Agony Shorthand


Thursday, October 30, 2003
WHITE STRIPES : "ELEPHANT"....Unlike my grabby consumer behavior when the last one came out (I snapped it up its first week), I decided to take a skeptical wait-and-see attitude with this most recent WHITE STRIPES CD. Initial feedback from earlybirds was not promising, and then watching the thing chart so highly -- and then STAY in the US Top 10 for weeks! -- seemed to confirm that this was likely not a record I would dig much. Hey, unfair as it is, this is just an ingrained mindset. Million-selling rock records worth celebrating have been so few and far between since the 1960s, that I reckoned the Stripes had surely cleaned up that muddy & raw sound, written a few anthemic hook-filled hits and gone fully & totally pro. So if you've heard this record, you know that's not true. I'm hard-pressed to say that it's any more "commercial" than their first Sympathy for the Record Industry CD, the one that had every garage punk hipster pissing his pants. I'm still floored that they are selling like hotcakes -- it goes against every informed preconception I possess about what kids will buy on a mass scale. There are NO hits here. Sure, it's a little clean in parts, and there's some goofy vocal shennanigans that teenagers might bust a gut over, but "Elephant" is a diverse, raw, clever, engaging rock and roll record from a truly talented pair.
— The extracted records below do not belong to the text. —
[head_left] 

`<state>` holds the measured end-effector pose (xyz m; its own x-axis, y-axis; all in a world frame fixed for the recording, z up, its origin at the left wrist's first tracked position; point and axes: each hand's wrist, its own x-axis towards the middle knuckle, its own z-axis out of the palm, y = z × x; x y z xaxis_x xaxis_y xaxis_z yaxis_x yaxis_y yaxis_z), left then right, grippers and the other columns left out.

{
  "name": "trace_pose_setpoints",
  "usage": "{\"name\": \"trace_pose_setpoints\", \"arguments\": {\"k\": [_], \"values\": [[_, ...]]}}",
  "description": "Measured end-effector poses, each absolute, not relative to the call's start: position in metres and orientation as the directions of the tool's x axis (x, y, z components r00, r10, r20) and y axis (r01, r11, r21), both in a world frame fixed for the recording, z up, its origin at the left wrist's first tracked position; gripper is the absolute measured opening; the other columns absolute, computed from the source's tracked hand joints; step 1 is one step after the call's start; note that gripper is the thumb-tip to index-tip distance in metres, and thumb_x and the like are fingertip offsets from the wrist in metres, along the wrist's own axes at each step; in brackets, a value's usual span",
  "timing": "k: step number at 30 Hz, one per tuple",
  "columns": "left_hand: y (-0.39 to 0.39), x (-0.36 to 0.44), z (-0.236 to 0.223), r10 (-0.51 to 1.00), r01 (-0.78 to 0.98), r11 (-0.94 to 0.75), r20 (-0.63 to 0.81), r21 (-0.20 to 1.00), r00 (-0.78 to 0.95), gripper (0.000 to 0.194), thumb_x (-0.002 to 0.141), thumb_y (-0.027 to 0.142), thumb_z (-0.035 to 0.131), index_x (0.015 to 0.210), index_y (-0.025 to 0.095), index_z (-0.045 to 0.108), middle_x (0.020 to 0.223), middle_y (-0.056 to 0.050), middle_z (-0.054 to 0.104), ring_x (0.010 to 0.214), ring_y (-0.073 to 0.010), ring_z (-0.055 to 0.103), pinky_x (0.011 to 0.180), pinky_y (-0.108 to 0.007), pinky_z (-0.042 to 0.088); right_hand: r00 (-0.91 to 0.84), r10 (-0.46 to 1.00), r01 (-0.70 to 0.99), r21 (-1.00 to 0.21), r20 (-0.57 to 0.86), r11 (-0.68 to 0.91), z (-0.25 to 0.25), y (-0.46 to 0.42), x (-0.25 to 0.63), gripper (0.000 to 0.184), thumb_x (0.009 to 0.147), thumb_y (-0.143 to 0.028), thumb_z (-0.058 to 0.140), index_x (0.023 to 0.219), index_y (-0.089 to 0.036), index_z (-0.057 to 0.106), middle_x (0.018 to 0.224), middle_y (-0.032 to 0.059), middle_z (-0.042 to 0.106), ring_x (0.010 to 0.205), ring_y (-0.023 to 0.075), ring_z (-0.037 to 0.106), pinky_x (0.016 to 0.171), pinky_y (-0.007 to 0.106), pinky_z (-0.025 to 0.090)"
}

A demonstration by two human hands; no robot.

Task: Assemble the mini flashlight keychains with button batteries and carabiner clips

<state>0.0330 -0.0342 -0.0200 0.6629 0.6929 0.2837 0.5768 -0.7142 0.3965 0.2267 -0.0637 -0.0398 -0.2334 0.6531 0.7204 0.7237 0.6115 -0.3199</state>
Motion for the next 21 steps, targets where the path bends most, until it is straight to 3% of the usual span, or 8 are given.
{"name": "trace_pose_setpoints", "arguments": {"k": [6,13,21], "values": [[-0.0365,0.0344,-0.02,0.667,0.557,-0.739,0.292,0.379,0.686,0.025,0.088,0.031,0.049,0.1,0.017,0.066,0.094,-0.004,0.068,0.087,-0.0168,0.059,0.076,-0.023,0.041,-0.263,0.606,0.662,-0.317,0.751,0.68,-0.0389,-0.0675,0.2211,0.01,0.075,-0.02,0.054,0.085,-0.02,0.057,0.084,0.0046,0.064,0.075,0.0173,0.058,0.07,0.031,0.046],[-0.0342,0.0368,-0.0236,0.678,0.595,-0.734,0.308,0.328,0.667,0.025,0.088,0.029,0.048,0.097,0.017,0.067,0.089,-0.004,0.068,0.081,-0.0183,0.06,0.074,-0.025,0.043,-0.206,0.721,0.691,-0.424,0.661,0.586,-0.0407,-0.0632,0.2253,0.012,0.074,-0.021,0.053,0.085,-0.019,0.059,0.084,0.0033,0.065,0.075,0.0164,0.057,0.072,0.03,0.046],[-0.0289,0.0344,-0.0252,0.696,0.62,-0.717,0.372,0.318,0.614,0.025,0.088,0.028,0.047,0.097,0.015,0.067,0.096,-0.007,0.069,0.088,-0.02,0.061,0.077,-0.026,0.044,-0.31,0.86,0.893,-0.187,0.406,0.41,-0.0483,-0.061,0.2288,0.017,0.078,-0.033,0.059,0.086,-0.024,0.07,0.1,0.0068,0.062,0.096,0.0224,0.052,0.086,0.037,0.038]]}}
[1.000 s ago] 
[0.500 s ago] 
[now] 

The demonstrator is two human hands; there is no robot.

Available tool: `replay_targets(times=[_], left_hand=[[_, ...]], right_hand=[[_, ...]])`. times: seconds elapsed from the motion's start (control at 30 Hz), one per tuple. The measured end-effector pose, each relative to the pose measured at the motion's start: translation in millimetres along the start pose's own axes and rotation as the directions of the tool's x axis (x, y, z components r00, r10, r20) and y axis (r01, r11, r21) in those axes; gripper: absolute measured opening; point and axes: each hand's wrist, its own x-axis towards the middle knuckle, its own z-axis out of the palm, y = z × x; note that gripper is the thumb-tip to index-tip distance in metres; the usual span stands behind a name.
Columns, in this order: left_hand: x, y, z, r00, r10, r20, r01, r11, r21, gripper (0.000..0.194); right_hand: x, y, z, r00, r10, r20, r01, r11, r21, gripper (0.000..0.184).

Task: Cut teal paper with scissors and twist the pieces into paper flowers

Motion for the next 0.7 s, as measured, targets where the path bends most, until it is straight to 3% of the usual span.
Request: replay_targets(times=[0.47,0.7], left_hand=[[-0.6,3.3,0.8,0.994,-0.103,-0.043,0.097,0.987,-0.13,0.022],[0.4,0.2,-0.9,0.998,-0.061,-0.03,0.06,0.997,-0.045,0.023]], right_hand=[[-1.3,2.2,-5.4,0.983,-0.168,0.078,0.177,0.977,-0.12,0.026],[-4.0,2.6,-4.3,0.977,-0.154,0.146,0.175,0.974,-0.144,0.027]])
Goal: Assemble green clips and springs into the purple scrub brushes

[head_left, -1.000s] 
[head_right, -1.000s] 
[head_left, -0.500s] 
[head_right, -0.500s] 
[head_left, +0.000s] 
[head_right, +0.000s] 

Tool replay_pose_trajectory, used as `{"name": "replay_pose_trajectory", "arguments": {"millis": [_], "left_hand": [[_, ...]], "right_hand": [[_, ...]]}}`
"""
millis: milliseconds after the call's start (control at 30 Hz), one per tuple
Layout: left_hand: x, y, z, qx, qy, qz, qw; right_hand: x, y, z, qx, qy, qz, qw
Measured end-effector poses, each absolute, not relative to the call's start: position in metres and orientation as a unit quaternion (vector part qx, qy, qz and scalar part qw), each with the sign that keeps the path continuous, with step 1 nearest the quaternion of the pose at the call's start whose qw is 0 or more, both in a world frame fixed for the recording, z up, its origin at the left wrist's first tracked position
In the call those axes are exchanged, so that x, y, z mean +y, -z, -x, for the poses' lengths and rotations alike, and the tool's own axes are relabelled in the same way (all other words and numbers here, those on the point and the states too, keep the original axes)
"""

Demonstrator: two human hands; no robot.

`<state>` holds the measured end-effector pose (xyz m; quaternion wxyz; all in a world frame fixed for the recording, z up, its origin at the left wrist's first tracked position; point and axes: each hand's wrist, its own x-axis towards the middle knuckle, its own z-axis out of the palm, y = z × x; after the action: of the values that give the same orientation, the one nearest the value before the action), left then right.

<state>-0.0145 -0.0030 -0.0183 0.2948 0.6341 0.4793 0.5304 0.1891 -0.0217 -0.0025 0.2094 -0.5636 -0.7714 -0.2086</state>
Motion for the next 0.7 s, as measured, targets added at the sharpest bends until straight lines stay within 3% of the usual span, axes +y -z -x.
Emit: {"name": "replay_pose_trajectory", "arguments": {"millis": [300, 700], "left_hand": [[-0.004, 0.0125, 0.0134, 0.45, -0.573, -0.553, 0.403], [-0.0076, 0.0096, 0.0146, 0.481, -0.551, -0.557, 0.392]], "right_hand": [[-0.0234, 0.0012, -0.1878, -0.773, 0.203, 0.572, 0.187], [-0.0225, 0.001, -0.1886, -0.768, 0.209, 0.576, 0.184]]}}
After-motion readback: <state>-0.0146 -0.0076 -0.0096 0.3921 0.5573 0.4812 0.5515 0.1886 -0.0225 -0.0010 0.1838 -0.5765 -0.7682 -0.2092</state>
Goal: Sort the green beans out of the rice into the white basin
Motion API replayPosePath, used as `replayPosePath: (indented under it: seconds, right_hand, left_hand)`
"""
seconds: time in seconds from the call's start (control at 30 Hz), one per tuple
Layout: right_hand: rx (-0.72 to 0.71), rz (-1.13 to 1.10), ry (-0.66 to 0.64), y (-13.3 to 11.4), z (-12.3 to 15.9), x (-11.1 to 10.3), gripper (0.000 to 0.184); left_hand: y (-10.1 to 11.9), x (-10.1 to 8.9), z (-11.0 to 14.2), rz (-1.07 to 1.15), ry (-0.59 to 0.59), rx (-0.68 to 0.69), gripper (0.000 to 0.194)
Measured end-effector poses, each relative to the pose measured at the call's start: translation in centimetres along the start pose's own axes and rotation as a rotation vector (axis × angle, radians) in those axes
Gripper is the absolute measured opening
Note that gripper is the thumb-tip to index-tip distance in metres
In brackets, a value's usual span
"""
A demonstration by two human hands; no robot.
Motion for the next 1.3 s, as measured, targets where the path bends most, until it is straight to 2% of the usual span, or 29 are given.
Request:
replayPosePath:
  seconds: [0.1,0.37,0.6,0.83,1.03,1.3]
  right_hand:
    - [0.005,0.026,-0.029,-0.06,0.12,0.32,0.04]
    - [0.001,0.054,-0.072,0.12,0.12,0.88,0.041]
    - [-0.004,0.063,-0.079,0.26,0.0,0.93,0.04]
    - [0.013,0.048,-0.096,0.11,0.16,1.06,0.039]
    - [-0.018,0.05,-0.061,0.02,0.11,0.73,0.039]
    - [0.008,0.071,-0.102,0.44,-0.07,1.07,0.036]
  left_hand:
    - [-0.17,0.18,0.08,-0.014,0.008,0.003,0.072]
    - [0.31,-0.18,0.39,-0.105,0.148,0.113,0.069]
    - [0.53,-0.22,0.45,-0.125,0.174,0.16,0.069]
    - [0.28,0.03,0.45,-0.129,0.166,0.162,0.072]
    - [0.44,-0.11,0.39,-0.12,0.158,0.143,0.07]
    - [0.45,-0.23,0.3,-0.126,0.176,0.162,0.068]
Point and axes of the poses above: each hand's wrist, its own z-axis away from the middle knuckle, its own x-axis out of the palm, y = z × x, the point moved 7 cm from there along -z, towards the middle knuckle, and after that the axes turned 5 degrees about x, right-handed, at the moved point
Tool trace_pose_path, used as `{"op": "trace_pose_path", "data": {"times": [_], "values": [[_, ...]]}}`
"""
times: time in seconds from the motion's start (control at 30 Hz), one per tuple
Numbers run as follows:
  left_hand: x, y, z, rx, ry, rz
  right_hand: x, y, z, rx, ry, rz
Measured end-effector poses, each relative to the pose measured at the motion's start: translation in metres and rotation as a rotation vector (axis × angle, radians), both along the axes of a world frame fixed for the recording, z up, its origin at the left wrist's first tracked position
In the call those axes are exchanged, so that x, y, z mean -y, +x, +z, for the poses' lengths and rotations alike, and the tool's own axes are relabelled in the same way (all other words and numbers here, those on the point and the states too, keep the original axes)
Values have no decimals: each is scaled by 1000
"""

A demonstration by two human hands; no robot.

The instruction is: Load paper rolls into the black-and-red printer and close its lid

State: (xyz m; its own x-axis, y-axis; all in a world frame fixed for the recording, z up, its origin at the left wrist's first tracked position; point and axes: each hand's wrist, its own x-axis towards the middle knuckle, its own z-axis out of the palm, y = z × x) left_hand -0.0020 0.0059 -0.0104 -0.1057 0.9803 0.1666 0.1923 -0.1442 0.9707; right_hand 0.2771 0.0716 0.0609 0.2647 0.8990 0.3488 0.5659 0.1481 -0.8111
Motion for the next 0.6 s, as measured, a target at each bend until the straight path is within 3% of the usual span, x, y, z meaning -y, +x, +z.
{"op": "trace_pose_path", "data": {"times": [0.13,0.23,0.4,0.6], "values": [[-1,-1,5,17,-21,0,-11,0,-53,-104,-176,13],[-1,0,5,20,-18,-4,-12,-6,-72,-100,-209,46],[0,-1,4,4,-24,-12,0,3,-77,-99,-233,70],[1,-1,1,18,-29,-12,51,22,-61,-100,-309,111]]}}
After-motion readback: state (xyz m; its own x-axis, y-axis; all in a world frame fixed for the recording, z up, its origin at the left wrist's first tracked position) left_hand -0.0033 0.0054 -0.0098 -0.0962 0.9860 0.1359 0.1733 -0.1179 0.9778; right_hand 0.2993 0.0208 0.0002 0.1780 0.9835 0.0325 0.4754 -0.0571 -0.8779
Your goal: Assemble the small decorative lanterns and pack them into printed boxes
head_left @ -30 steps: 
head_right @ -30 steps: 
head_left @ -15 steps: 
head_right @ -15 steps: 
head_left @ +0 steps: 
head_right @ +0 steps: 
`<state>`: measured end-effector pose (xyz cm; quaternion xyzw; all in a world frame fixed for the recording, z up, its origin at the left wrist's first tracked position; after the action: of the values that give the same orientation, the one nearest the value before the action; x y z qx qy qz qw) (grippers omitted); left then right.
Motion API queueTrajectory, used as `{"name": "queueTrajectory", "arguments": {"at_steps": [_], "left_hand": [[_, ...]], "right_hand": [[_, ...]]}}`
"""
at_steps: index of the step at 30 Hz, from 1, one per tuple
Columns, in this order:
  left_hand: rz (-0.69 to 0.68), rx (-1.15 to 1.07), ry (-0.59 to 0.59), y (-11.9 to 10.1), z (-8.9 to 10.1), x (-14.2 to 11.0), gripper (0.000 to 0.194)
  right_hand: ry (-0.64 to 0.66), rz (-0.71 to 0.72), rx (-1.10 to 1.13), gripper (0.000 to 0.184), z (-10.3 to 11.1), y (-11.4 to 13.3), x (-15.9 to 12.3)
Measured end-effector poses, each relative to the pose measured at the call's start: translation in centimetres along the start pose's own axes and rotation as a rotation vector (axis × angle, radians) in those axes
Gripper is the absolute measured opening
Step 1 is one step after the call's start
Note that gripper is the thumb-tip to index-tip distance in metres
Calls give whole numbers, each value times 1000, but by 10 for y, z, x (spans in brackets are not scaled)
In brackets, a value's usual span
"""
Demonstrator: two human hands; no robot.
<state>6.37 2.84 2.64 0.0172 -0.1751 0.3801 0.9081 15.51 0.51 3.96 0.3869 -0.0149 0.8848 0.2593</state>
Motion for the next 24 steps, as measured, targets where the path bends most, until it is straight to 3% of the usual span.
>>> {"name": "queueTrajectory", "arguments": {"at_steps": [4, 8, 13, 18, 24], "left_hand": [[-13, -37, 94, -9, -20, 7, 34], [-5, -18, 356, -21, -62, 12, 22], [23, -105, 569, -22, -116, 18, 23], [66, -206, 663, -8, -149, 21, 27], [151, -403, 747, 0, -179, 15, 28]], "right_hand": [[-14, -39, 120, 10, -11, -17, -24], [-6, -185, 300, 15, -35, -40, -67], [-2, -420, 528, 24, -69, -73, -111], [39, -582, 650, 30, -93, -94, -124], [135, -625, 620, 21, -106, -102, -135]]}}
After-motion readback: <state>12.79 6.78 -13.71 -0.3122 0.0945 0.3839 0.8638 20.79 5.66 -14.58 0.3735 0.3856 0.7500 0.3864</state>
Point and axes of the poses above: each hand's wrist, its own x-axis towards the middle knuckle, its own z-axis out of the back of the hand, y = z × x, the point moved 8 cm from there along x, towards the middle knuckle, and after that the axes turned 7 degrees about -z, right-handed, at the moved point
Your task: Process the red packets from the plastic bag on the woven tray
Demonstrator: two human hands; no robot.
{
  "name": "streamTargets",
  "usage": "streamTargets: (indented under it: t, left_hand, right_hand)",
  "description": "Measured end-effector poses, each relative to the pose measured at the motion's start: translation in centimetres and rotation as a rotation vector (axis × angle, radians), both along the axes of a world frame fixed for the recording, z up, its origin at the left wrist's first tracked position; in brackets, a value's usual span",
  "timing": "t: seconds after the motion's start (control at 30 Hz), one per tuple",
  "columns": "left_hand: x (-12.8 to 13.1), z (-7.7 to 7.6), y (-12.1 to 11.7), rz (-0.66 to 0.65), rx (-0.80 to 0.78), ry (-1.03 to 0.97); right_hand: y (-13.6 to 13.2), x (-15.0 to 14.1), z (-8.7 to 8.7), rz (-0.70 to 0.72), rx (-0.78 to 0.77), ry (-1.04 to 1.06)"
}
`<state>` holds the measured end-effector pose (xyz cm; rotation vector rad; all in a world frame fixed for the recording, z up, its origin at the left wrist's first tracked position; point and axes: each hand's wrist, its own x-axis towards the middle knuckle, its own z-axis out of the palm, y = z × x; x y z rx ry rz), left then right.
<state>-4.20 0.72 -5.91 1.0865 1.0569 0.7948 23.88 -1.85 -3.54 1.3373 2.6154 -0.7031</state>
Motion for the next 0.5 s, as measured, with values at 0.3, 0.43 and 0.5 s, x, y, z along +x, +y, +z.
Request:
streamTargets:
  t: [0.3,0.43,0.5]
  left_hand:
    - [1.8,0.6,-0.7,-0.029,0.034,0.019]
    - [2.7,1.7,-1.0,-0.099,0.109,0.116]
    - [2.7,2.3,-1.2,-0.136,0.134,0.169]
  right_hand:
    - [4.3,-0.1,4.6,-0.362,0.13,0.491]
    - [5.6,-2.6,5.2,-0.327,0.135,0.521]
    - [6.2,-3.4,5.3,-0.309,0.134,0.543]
Like "White Blood Cells", the record sort of runs out of steam about two-thirds of the way in, but there are some true whoppers right up front, including "Black Math", a sped-up, bonzai screamer that's as pounding and wild as "The Big Three Killed My Baby" from the first record. There's such a lack of artiface from these two -- I mean, drummer Meg can't sing a lick, but that doesn't mean she doesn't get to anyway ("In The Cold, Cold Night"). Jack White is such a heart-on-the-sleeve softy and so goddamn proud of it that he's really hard to mock -- and anyway, "I Want To Be The Boy..." might even be the best song on here. Anything on this record would sound way out of place on FM rock radio as I know it, and yet. And yet! I pronounce these two heretofore innocent until proven guilty!